Michellini frowned at Bielgard as her mind raced through the implications of his words. “Are you suggesting we blackmail the Vatican?”

“It's a possibility.”

“Well, count me out. I went along with your scheme on the Eleanor biography. I barely got out of that with my reputation.”

A bell sounded, and the public address system announced that the library would close in ten minutes.

“Jane, we can talk about this later. Please do me a favor and renew my library clearances. I'm covered with dust from handling these manuscripts. I've got to wash up. I'll meet you at the exit.”

“Okay.”

Michellini returned to the reading room, picked up her laptop, and walked toward the down staircase. At the director's office on the ground floor, she filled out the necessary paperwork to renew
library clearances for herself and Bielgard. As she was paying the renewal fees, she saw Bielgard hurrying down the library staircase, waving his cane. Without warning, he slipped on the bottom step and fell on the ground. Several security officers ran over to help him up.

“Grazie. It was this damned walking stick. I tripped over it.”

Michellini took Bielgard's arm as they left the library.
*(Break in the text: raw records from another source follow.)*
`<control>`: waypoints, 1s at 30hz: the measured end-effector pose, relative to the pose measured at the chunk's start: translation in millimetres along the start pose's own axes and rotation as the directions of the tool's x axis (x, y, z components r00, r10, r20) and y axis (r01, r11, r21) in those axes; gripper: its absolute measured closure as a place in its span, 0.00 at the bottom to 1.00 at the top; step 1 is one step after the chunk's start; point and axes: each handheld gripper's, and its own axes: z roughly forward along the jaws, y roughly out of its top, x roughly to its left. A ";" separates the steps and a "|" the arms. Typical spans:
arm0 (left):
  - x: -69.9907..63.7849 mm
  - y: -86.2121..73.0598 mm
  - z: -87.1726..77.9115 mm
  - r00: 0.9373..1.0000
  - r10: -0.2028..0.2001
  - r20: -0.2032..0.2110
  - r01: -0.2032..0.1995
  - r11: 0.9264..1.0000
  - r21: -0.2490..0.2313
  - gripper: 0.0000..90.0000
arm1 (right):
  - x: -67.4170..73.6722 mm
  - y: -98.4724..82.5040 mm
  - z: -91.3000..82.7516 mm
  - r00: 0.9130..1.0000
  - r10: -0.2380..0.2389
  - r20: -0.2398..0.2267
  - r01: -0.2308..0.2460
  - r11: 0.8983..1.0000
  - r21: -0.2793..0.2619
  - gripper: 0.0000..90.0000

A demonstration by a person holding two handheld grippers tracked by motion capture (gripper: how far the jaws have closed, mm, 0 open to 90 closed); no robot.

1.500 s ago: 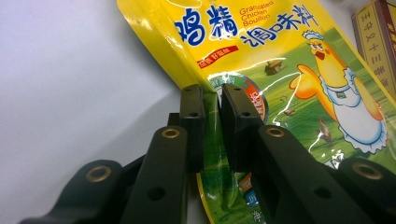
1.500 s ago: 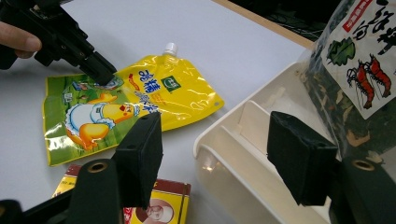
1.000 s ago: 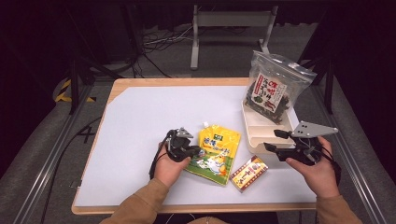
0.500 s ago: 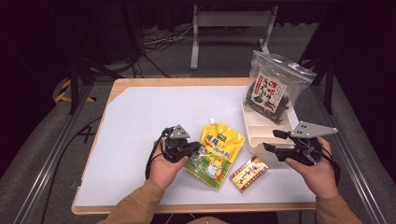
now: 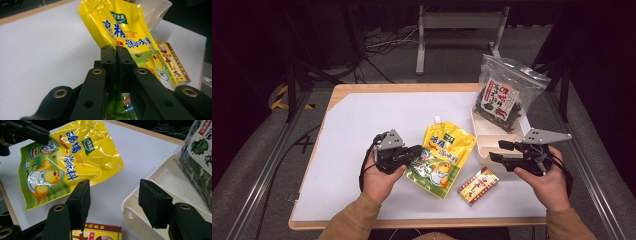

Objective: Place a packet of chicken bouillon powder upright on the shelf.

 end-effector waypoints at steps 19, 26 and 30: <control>-10.9 8.1 -17.3 0.998 0.052 0.028 -0.049 0.995 -0.087 0.95 | -0.9 17.5 45.2 0.958 0.203 -0.202 -0.211 0.977 -0.021 0.45; -11.4 8.2 -17.3 0.998 0.059 0.038 -0.055 0.994 -0.092 0.95 | 5.8 20.2 64.6 0.946 0.214 -0.243 -0.221 0.975 -0.002 0.44; -11.1 7.6 -17.2 0.998 0.050 0.037 -0.046 0.993 -0.104 0.95 | 7.8 20.2 74.2 0.921 0.237 -0.309 -0.249 0.969 0.000 0.44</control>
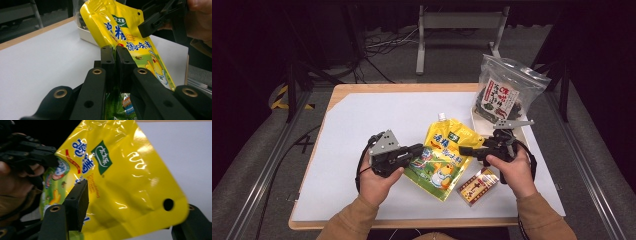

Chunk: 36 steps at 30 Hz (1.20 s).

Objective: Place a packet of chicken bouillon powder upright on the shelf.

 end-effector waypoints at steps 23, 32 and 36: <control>5.7 -6.8 5.6 1.000 -0.028 0.001 0.028 1.000 0.010 0.94 | 2.9 5.8 7.6 0.992 -0.070 -0.105 0.075 0.996 0.041 0.92; 7.4 -7.4 5.8 1.000 -0.024 0.001 0.024 1.000 0.002 0.93 | 16.1 14.6 -0.3 0.987 -0.143 -0.078 0.146 0.989 0.036 0.99; 7.2 -7.0 4.9 1.000 -0.021 0.000 0.021 1.000 -0.007 0.92 | 24.0 21.3 -4.8 0.981 -0.183 -0.063 0.185 0.982 0.033 0.99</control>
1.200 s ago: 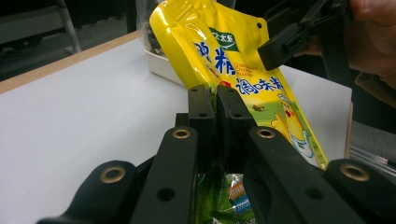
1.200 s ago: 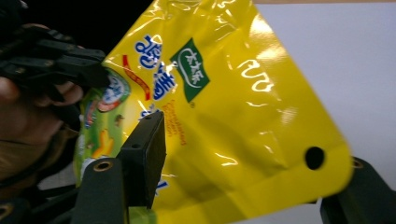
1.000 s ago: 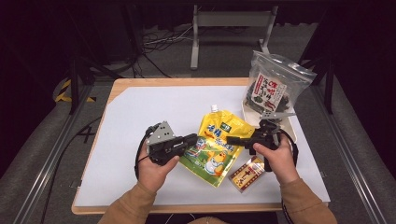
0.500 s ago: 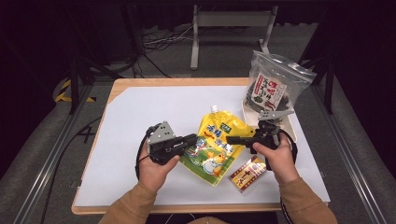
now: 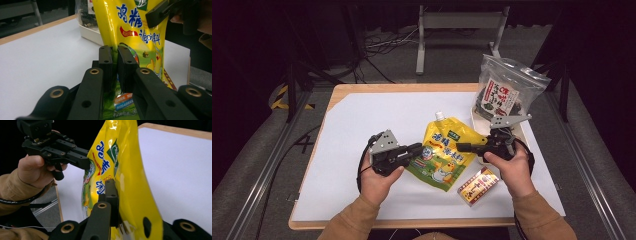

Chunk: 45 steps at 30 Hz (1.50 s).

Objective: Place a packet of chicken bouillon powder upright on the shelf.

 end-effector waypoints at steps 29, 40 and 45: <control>22.4 -7.9 -14.8 0.999 -0.027 -0.019 0.026 0.998 -0.064 0.77 | 26.6 57.3 -36.4 0.944 -0.282 0.174 0.263 0.957 0.123 1.00; 35.5 -14.0 -20.2 0.998 -0.055 -0.043 0.053 0.997 -0.049 0.73 | 20.6 77.2 -62.3 0.916 -0.327 0.233 0.295 0.942 0.162 1.00; 40.8 -16.3 -22.5 0.996 -0.067 -0.055 0.063 0.996 -0.056 0.72 | 16.1 84.1 -74.5 0.908 -0.326 0.262 0.291 0.943 0.164 1.00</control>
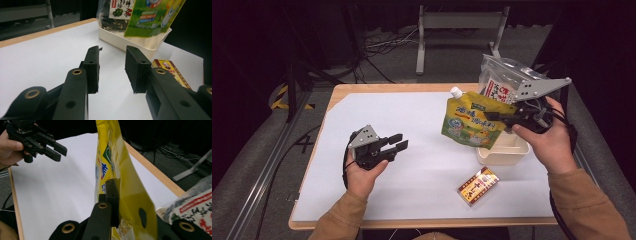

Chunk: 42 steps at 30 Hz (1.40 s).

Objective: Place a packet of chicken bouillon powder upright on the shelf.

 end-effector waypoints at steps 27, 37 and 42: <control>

“Jim, I'll treat you to a cab back to the hotel. You really took a spill in there.”

At nine o'clock in the morning, a panel truck drove up to the entrance of the Church of the Holy Sepulchre. Archbishop Michael Finnergan, the papal nuncio to Israel, climbed out of the truck and, along with three priests, carried food and medical supplies into the church. A camera crew from the Al-Jazeera news agency accompanied them.

“Who's in charge here?”

“I am.” Yassir lifted his machine gun menacingly and walked up to Finnergan.

“I would like to talk to the hostages and hear their confessions. You've endangered their lives.”

“No tricks!”

“I give you my word as a priest.”

Yassir pointed with his gun. “Go ahead. Make it fast.”

Finnergan took a white stole out of his pocket and walked over to a group of hostages. Brandishing his automatic rifle, a gunman stepped in front of him.